━━ THE DATA ━━

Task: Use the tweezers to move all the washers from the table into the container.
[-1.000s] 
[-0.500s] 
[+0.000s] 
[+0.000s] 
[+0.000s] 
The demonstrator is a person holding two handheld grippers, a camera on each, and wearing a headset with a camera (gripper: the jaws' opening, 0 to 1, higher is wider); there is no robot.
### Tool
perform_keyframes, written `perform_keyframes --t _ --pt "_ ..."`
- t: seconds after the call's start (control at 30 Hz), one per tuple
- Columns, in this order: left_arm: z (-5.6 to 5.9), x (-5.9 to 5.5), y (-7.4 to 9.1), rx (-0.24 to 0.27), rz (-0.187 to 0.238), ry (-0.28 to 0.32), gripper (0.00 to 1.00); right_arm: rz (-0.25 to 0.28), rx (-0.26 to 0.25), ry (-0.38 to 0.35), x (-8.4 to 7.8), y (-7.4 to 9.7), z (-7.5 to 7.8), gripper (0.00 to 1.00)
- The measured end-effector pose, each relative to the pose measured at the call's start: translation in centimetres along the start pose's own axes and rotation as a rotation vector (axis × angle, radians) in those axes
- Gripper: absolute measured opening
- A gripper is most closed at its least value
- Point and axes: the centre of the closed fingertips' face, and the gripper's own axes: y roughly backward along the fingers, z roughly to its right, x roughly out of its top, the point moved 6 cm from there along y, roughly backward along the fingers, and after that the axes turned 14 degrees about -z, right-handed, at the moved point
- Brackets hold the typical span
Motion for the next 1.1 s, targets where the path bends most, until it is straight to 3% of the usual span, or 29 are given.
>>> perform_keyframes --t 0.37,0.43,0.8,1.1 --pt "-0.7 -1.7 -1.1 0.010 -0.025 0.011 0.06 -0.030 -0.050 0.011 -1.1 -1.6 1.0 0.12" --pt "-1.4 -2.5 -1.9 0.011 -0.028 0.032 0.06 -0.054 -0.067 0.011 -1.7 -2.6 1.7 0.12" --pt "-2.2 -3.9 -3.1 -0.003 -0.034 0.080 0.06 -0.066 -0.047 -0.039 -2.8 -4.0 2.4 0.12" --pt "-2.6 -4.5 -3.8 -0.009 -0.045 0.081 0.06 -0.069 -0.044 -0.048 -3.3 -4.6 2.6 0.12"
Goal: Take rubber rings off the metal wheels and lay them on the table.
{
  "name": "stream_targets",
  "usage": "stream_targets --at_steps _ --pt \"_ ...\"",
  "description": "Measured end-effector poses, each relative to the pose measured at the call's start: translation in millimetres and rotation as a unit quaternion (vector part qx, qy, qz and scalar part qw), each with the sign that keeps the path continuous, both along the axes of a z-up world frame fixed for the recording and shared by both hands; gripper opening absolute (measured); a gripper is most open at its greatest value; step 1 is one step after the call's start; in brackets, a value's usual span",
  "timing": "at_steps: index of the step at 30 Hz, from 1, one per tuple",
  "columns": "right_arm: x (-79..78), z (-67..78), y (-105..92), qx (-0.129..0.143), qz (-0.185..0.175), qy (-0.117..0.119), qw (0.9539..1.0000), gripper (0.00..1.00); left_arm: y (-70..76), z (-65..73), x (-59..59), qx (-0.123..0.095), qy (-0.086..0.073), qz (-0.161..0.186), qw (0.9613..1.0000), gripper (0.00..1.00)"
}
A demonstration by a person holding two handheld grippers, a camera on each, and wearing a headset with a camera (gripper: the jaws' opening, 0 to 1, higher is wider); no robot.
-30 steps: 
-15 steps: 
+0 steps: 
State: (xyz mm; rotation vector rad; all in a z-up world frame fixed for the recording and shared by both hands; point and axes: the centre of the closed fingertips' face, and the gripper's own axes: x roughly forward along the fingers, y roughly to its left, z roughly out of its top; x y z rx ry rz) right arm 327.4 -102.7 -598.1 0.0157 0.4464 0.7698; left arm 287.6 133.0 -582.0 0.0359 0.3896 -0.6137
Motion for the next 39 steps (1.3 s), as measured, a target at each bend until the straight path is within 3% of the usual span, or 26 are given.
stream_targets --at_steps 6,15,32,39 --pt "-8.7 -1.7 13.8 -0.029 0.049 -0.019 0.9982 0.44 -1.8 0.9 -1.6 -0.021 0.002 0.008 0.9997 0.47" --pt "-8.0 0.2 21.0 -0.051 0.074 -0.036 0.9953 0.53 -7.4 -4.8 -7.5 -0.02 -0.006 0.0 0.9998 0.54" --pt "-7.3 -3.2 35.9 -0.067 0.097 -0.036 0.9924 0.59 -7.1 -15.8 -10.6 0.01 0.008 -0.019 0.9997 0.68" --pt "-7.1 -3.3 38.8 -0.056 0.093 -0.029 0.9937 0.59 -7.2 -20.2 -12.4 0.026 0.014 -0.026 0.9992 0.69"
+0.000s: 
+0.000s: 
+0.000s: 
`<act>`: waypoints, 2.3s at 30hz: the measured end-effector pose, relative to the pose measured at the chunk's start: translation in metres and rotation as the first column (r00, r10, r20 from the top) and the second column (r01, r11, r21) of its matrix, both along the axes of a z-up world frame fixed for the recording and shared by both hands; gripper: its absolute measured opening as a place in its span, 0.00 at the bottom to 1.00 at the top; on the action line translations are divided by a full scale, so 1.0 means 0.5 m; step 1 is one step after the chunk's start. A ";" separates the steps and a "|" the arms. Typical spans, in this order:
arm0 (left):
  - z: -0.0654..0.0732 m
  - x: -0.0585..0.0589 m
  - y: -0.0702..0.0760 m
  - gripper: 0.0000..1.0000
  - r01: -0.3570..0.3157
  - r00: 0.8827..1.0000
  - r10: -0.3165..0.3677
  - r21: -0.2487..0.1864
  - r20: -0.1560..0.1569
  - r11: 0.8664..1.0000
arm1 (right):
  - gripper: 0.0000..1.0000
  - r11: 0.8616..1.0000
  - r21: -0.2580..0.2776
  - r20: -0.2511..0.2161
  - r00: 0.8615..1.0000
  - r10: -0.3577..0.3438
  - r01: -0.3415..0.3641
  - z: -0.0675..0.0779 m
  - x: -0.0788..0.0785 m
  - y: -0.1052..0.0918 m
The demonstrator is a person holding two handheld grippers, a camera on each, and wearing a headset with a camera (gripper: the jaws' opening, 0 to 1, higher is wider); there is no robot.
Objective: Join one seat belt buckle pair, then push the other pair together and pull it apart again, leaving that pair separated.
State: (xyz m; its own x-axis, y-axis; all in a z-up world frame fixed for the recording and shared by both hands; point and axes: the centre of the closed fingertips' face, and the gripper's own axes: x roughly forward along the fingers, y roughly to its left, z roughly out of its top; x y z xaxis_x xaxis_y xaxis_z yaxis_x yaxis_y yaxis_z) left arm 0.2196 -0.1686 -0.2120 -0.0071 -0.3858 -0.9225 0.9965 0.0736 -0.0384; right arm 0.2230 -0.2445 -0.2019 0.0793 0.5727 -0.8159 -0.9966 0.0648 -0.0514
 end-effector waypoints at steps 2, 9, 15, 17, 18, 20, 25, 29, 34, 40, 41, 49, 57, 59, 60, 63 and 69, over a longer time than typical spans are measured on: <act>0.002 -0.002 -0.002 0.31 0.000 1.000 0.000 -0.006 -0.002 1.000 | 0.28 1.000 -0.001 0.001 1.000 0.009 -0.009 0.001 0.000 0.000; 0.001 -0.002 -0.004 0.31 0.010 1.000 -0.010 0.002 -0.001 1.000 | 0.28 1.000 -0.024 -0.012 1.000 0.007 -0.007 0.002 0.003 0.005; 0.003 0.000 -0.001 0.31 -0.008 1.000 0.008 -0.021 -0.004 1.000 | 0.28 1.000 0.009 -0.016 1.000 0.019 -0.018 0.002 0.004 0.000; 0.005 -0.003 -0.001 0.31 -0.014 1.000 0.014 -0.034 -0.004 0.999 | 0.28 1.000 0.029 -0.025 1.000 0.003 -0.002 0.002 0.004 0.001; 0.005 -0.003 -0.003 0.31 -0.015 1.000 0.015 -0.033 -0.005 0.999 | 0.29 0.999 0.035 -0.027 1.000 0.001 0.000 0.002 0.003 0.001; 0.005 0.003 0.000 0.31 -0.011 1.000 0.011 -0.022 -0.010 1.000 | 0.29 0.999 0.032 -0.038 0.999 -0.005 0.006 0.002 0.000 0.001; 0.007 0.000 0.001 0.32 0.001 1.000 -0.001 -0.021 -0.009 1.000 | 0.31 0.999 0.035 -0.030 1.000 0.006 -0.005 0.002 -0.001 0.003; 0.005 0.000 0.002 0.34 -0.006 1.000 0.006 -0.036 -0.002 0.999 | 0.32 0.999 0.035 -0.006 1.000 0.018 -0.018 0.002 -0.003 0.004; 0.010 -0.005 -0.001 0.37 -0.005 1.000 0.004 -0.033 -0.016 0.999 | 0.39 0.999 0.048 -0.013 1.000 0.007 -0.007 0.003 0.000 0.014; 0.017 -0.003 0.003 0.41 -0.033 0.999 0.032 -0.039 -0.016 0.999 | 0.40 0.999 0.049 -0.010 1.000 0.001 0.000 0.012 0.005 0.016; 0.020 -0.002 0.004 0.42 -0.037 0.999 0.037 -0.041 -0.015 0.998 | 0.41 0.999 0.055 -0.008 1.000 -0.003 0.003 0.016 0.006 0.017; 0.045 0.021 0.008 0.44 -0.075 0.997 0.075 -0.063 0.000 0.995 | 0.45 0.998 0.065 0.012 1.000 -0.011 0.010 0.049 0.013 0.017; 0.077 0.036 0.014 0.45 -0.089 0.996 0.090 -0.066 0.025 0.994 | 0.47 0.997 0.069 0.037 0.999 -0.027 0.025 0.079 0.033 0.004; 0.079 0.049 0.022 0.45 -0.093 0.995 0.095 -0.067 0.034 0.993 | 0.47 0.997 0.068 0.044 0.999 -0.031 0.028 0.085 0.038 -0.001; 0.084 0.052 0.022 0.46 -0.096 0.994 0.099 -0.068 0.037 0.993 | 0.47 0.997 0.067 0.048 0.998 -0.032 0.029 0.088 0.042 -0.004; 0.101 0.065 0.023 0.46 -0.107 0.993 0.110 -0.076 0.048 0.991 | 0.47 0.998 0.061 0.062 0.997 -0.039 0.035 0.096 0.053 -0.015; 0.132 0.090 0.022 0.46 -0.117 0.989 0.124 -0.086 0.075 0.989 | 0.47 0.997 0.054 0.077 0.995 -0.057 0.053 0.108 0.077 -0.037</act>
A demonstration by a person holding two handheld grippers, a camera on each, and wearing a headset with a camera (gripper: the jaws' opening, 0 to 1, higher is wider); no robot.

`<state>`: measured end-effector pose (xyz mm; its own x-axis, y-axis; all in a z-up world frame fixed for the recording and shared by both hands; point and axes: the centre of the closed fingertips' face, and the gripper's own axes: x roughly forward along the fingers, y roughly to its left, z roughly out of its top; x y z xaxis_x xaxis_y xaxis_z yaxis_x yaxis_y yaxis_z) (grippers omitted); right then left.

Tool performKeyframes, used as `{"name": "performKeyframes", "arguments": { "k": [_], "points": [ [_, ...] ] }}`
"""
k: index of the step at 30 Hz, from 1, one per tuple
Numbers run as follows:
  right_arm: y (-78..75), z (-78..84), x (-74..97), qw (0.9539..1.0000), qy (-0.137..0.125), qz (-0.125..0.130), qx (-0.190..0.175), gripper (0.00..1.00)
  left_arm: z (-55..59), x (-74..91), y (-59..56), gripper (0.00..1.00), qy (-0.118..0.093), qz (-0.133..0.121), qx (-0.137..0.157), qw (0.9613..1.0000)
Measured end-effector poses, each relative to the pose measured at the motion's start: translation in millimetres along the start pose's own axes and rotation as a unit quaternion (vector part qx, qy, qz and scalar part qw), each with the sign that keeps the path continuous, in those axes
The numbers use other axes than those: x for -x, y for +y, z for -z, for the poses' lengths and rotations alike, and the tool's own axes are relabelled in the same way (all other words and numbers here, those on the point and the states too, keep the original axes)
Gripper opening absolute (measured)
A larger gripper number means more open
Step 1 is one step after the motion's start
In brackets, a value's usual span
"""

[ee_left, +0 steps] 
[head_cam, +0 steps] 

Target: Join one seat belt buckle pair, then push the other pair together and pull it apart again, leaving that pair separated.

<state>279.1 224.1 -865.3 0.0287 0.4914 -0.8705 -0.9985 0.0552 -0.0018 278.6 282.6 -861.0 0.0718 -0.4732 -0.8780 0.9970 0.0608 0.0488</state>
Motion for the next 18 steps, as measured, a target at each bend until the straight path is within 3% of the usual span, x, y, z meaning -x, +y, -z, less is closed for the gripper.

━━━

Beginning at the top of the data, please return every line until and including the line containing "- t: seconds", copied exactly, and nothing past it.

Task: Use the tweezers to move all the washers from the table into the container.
[-1.000s] 
[-0.500s] 
[+0.000s] 
[+0.000s] 
[+0.000s] 
The demonstrator is a person holding two handheld grippers, a camera on each, and wearing a headset with a camera (gripper: the jaws' opening, 0 to 1, higher is wider); there is no robot.
### Tool
perform_keyframes, written `perform_keyframes --t _ --pt "_ ..."`
- t: seconds after the call's start (control at 30 Hz), one per tuple

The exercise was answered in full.